=== TRY IT ===
Return the listing below word for word.

┌─ DATA SECTION

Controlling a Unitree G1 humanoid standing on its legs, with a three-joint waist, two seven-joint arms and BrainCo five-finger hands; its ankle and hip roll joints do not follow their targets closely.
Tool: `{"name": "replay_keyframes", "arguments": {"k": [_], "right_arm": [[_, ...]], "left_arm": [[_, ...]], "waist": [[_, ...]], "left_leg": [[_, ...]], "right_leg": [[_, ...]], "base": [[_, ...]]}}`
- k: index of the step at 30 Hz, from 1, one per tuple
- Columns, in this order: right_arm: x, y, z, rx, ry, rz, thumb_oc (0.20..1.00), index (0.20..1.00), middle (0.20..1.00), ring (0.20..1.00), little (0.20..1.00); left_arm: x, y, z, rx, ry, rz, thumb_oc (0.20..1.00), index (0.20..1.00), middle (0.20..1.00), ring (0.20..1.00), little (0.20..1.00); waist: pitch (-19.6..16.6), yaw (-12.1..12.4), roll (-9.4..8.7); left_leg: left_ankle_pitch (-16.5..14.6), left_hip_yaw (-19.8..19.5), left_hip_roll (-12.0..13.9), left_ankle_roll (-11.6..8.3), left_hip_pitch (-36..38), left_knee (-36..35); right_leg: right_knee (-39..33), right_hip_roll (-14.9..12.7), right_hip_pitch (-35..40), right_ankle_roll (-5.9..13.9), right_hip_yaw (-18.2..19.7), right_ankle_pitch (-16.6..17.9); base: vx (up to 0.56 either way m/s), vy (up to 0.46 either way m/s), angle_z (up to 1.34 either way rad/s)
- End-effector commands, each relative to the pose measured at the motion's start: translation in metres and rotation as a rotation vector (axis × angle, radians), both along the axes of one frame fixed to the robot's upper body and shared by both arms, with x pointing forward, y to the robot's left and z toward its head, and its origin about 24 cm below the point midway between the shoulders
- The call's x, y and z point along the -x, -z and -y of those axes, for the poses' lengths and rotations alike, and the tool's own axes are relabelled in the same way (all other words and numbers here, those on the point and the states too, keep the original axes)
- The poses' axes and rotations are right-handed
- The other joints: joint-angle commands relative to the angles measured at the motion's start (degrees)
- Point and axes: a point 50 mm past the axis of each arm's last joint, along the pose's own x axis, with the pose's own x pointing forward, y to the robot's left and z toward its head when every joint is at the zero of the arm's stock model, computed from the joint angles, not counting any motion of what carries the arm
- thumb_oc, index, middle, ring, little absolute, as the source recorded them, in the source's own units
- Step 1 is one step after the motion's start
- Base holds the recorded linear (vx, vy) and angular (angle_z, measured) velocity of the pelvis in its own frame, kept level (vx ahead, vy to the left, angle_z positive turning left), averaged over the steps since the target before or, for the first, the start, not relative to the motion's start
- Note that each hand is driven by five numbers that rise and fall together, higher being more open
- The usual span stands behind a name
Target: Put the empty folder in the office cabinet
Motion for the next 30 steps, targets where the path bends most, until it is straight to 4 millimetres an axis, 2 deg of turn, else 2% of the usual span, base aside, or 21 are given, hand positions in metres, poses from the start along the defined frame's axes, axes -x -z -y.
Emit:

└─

=== YOUR SOLUTION ===
Controlling a Unitree G1 humanoid standing on its legs, with a three-joint waist, two seven-joint arms and BrainCo five-finger hands; its ankle and hip roll joints do not follow their targets closely.
Tool: `{"name": "replay_keyframes", "arguments": {"k": [_], "right_arm": [[_, ...]], "left_arm": [[_, ...]], "waist": [[_, ...]], "left_leg": [[_, ...]], "right_leg": [[_, ...]], "base": [[_, ...]]}}`
- k: index of the step at 30 Hz, from 1, one per tuple
- Columns, in this order: right_arm: x, y, z, rx, ry, rz, thumb_oc (0.20..1.00), index (0.20..1.00), middle (0.20..1.00), ring (0.20..1.00), little (0.20..1.00); left_arm: x, y, z, rx, ry, rz, thumb_oc (0.20..1.00), index (0.20..1.00), middle (0.20..1.00), ring (0.20..1.00), little (0.20..1.00); waist: pitch (-19.6..16.6), yaw (-12.1..12.4), roll (-9.4..8.7); left_leg: left_ankle_pitch (-16.5..14.6), left_hip_yaw (-19.8..19.5), left_hip_roll (-12.0..13.9), left_ankle_roll (-11.6..8.3), left_hip_pitch (-36..38), left_knee (-36..35); right_leg: right_knee (-39..33), right_hip_roll (-14.9..12.7), right_hip_pitch (-35..40), right_ankle_roll (-5.9..13.9), right_hip_yaw (-18.2..19.7), right_ankle_pitch (-16.6..17.9); base: vx (up to 0.56 either way m/s), vy (up to 0.46 either way m/s), angle_z (up to 1.34 either way rad/s)
- End-effector commands, each relative to the pose measured at the motion's start: translation in metres and rotation as a rotation vector (axis × angle, radians), both along the axes of one frame fixed to the robot's upper body and shared by both arms, with x pointing forward, y to the robot's left and z toward its head, and its origin about 24 cm below the point midway between the shoulders
- The call's x, y and z point along the -x, -z and -y of those axes, for the poses' lengths and rotations alike, and the tool's own axes are relabelled in the same way (all other words and numbers here, those on the point and the states too, keep the original axes)
- The poses' axes and rotations are right-handed
- The other joints: joint-angle commands relative to the angles measured at the motion's start (degrees)
- Point and axes: a point 50 mm past the axis of each arm's last joint, along the pose's own x axis, with the pose's own x pointing forward, y to the robot's left and z toward its head when every joint is at the zero of the arm's stock model, computed from the joint angles, not counting any motion of what carries the arm
- thumb_oc, index, middle, ring, little absolute, as the source recorded them, in the source's own units
- Step 1 is one step after the motion's start
- Base holds the recorded linear (vx, vy) and angular (angle_z, measured) velocity of the pelvis in its own frame, kept level (vx ahead, vy to the left, angle_z positive turning left), averaged over the steps since the target before or, for the first, the start, not relative to the motion's start
- Note that each hand is driven by five numbers that rise and fall together, higher being more open
- The usual span stands behind a name
Target: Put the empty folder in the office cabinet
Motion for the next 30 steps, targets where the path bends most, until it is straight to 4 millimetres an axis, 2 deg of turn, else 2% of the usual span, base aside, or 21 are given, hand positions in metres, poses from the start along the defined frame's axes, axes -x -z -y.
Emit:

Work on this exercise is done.